The saber-rattling is
intensifying as the clock winds down toward a July 26 showdown vote on
plans to make Chicago the nation’s first major city to establish a
"living wage" for stores with at least 90,000 square feet of space
operated by retailers with $1 billion in sales.

Minneapolis-based
Target becomes the second retailing giant to threaten to pull out of
the lucrative Chicago market in a last-ditch effort to stop an
ordinance championed by organized labor that breezed through the City
Council’s Finance Committee 15-6 and has attracted support from 33
aldermen.

Wal-Mart
has threatened to cancel plans to build as many as 20 Chicago stores
over the next five years if retailers are required to pay employees at
least $10 an hour and $3 in benefits by July 1, 2010.

I like the words "threats" and "saber-rattling." They imply the whole thing is a morality play. The greedy retailers want to get away with low wages. The City Council stands up for the workers. They spar. They threaten. They counterpunch.

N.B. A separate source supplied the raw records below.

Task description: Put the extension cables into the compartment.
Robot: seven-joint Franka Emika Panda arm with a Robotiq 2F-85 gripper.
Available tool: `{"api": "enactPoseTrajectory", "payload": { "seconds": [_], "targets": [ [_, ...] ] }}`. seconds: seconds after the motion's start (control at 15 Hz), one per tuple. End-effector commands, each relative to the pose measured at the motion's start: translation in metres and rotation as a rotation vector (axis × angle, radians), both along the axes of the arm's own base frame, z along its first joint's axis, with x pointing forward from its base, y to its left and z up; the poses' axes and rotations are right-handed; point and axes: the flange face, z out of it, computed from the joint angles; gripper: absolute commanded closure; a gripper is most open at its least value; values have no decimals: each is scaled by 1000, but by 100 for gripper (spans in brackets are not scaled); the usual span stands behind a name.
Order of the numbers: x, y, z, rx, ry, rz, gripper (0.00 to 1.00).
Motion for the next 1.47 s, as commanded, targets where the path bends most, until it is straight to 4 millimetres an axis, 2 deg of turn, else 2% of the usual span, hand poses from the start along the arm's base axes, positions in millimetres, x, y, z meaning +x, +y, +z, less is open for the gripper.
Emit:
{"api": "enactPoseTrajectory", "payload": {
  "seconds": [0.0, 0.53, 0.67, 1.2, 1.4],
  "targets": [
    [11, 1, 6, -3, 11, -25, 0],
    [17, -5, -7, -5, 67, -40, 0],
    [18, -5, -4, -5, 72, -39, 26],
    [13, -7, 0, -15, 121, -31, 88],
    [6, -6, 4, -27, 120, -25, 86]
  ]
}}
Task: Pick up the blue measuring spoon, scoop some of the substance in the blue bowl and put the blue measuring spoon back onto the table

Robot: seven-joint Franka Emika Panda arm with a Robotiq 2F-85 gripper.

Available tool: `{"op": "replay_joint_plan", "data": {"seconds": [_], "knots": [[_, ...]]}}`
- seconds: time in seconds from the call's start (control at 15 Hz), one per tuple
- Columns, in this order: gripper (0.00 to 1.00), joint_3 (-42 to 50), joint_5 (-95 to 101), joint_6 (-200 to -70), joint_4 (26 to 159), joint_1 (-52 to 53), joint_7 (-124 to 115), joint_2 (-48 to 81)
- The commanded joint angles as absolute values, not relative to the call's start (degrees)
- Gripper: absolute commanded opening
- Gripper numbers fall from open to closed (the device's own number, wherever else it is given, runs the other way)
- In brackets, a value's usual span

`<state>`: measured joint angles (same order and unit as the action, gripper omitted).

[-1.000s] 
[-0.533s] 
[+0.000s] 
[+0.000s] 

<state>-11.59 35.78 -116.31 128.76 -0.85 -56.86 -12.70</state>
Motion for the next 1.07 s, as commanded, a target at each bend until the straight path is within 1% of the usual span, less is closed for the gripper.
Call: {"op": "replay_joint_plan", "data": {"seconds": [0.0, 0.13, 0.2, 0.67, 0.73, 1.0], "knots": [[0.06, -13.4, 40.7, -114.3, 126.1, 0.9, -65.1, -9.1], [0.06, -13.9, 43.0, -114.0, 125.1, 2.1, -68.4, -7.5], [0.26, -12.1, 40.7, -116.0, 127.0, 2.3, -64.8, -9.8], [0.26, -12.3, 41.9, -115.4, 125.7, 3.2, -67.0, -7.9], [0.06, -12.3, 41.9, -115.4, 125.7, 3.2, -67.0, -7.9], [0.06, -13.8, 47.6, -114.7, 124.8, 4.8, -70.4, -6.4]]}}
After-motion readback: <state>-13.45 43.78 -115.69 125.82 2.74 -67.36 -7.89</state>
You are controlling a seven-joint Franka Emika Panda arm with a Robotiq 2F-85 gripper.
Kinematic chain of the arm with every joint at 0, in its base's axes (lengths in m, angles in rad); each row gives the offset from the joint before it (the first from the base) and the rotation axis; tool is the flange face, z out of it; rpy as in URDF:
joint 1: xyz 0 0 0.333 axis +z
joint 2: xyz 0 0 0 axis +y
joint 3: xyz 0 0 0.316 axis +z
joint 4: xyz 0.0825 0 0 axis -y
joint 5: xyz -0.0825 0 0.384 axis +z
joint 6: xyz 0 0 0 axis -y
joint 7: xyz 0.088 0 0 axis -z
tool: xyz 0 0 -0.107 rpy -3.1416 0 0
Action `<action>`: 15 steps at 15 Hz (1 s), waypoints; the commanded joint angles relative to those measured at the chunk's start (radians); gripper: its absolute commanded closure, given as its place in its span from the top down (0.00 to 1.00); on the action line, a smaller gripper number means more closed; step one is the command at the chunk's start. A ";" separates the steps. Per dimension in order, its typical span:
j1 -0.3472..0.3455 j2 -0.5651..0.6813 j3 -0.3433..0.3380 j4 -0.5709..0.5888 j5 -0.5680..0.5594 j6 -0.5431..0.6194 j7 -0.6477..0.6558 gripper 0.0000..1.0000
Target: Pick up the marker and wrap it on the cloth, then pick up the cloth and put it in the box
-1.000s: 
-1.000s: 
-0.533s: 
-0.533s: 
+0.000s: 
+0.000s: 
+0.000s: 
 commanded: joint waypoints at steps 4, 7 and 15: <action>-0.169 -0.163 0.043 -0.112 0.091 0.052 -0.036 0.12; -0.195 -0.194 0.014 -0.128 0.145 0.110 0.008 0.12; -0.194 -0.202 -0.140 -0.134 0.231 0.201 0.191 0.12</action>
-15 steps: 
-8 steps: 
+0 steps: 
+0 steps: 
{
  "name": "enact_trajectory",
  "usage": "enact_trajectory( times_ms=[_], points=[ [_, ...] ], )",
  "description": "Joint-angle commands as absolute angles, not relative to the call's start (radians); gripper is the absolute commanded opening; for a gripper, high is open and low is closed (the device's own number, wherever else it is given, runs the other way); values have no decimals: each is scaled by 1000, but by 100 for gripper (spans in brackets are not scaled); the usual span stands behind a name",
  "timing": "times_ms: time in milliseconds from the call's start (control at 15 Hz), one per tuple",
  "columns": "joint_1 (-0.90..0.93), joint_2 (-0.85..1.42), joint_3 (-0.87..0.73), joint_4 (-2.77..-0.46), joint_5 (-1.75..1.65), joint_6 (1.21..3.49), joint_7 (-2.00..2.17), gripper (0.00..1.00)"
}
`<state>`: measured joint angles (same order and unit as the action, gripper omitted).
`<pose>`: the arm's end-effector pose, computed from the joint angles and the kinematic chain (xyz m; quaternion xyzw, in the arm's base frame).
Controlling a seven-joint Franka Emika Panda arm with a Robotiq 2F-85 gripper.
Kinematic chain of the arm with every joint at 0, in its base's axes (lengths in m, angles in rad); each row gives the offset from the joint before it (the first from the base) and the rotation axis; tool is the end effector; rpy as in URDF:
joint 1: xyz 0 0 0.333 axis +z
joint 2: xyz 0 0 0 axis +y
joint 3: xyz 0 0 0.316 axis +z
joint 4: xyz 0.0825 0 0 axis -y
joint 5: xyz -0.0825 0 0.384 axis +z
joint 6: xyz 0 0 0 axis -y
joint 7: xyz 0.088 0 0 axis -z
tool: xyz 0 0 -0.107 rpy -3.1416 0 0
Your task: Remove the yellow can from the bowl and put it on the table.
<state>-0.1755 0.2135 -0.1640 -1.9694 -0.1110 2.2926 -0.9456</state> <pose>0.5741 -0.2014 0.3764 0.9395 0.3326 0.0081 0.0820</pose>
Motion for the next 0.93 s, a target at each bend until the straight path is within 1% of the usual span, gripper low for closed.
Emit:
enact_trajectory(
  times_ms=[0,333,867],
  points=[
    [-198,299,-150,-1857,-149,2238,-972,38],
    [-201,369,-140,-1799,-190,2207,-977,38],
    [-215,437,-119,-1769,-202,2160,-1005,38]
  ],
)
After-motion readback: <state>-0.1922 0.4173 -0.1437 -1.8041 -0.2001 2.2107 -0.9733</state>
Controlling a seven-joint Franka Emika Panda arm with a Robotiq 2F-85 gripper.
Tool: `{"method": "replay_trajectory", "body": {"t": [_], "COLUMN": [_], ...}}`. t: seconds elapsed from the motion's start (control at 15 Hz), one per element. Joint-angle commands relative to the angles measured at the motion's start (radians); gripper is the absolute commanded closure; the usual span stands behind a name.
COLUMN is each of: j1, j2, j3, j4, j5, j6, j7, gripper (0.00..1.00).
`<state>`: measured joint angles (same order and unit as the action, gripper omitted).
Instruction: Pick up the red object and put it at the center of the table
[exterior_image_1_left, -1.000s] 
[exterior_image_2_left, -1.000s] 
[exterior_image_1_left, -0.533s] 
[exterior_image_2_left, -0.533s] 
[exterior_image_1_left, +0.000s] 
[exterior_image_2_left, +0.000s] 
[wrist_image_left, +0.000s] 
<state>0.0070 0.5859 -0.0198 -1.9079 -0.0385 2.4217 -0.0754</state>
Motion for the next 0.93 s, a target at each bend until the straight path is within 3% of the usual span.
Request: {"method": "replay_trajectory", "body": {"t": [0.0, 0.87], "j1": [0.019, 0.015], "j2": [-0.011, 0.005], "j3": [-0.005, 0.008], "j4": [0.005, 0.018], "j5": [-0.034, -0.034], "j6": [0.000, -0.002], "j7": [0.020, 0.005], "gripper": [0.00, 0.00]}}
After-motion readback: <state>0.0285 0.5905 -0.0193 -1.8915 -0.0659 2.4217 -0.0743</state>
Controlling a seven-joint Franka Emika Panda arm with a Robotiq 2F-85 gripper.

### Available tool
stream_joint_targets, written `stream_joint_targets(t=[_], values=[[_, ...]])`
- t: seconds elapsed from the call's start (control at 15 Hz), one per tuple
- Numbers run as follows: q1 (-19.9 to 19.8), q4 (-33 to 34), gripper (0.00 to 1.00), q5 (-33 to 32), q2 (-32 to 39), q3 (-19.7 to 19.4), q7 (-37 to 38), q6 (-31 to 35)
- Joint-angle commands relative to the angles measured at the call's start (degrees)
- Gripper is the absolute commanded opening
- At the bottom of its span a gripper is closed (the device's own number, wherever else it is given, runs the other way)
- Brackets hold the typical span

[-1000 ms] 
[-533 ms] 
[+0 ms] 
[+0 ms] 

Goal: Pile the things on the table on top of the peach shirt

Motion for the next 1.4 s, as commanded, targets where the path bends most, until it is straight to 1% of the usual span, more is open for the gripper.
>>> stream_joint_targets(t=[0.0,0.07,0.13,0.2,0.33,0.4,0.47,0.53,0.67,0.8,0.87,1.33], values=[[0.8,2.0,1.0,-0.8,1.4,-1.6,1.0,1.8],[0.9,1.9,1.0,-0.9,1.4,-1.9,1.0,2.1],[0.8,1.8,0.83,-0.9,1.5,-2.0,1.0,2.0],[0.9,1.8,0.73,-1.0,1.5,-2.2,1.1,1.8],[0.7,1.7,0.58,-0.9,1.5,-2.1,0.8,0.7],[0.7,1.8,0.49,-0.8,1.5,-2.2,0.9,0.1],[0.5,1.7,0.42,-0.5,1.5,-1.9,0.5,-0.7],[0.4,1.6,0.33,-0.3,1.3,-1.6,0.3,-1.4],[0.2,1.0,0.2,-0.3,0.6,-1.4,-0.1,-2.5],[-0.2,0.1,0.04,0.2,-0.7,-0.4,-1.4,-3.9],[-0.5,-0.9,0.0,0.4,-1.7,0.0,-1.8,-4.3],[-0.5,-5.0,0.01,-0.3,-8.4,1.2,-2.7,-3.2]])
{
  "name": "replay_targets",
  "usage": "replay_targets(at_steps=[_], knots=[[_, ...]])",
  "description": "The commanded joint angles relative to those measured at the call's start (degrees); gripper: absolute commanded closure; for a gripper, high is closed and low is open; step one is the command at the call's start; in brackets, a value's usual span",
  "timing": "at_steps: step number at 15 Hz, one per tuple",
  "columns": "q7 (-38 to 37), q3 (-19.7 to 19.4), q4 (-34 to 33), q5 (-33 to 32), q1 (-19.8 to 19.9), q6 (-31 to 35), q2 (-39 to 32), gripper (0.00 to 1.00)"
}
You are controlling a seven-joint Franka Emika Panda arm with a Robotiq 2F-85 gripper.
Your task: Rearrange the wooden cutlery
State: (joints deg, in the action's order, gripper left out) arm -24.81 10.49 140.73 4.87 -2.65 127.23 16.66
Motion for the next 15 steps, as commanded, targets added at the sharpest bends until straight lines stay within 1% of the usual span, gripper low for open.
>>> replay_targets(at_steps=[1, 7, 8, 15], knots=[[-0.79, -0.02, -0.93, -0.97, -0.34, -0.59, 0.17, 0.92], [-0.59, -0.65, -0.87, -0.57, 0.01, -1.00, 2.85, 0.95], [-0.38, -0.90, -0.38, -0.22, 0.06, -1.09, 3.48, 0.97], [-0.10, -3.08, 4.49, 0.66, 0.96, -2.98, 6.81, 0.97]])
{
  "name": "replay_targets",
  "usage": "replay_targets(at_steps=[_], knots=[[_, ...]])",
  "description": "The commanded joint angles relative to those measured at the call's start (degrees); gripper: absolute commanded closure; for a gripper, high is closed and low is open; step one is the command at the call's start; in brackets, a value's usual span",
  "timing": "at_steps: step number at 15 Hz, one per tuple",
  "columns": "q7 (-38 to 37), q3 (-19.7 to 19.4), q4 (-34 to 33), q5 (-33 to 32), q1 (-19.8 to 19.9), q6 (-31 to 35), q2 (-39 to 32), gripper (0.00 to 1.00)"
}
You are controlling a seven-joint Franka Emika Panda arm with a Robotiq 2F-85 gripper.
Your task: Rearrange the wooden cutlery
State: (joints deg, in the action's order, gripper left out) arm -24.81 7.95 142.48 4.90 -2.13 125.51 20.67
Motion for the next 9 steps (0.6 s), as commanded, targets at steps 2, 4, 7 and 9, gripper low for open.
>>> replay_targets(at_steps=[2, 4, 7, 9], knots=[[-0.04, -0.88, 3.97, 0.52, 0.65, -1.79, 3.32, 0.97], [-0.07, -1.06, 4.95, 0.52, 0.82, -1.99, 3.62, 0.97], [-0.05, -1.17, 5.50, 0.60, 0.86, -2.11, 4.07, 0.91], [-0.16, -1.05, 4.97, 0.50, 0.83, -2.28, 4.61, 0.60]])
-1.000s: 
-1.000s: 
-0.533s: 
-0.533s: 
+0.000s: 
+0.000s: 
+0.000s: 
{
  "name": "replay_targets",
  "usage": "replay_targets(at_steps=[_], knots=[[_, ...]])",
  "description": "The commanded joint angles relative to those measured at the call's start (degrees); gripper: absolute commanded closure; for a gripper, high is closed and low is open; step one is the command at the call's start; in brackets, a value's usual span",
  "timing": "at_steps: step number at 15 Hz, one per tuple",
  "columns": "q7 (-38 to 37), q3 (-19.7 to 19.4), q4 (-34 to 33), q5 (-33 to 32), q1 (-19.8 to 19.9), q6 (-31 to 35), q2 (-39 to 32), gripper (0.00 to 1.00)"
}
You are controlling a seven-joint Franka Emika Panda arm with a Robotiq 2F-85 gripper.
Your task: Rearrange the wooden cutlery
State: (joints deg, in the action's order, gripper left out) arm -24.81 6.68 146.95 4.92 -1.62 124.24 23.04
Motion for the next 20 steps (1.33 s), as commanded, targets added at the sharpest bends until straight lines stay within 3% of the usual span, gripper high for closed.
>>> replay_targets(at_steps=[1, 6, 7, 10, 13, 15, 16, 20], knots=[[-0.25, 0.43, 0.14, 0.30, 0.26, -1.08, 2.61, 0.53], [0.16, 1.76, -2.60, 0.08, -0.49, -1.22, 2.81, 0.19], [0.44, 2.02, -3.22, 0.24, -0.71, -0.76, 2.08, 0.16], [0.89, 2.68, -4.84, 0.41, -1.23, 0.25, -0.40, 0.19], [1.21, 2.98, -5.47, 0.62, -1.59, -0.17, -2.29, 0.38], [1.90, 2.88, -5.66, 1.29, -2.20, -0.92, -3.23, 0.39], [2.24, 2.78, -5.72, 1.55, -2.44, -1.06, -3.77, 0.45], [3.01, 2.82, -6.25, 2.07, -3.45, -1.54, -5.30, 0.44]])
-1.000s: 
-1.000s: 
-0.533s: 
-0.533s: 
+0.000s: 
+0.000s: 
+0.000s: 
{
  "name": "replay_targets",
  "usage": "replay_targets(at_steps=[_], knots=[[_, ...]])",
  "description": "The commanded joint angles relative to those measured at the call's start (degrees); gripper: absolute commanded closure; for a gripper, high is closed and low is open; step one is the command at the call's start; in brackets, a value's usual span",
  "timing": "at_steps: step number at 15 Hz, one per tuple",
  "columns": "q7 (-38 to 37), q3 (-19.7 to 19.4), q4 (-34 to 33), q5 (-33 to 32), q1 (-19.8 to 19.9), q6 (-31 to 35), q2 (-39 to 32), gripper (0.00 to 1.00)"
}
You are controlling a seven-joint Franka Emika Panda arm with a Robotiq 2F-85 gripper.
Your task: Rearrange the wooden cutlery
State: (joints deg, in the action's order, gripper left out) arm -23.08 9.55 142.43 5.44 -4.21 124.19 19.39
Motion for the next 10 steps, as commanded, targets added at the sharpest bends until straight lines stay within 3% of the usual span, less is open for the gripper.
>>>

But that is not what is really happening. If the law passes, the question for Target and Wal-Mart will not be whether to carry out the "threats" they made. They will look and see whether it is still profitable to operate in the Chicago area. If it is not, it will appear as if they are carrying out their threat. If it is still profitable, it will appear as if they "backed down" and the Council called their bluff. But companies try and make profits. That’s what they do. If you make it unprofitable for them to operate a store, they will close it down.

The best part of this story comes here:

Ald.
Leslie Hairston (5th) said she has a letter of intent from Target to
build a new store at Marquette and Stony Island in her ward. But the
developer has told her the store is "on hold" and that Target may close
existing Chicago stores if the big-box ordinance goes through.

Hairston
called it little more than a scare tactic. And even if the threat turns
out to be real, she’s standing firm in support of organized labor.

"Wal-Mart
and Target could pay their people a living wage. Then we wouldn’t have
this problem, and people could actually live on the money they made,"
Hairston said.

To Ald. Hairston, it’s a question of morality, of blame. Hairston seems oblivious to the possibility that the opening and closing of stores depends on profitability.

Imagine a different world. A world where the City Council was blamed for the failure of Wal-Mart and Target to pay a decent wage. Here’s how the story might read:

After years of disastrous decisions in running the public schools, it has become clear that Chicago’s City Council has failed the children of the Chicago area. After attending these mediocre schools, many children of the city have inadequate skills to be successful in the labor market.

"Something must be done," declared Ald. Johnson. "If we had decent schools, we wouldn’t have this problem and people could live on the money they made."

Johnson has proposed a bill that would require all Chicago City Council members and teachers and administrators in the Chicago school system to pay a special tax. The proceeds of the tax would help provide workers in the member’s district with a living wage.

How much money would such a tax raise? Its main impact would be to discourage people from being members of the City Council and teachers and administrators in the Chicago school system. If somehow the revenue from this tax outweighed the higher taxes necessary to pay the salaries necessary to continue to staff the schools and the City Council, this would be a better way to help poor workers than taxing the employers who provide the jobs.

We could debate whether it’s Wal-Mart’s fault or Target’s fault or the City Council’s fault (or someone else’s fault) as to why some workers in Chicago make less than $13 an hour including benefits. But the real question is how to help those workers, not how to punish the people you might think are at fault. Punishing retailers who then leave town is a very strange way to help the working poor.

Mayor Dailey seems to understand the dynamics:

Mayor
Daley is taking the threat seriously. He has challenged aldermen who
oppose Wal-Mart’s 20-store expansion to describe how they would replace
the 8,000 lost jobs.

Ah, a dose of reality. Much simpler to assume no jobs will be lost and that the impact of the law is to help workers at the expense of profits.

For the sake of the workers, I hope the ordinance gets overturned.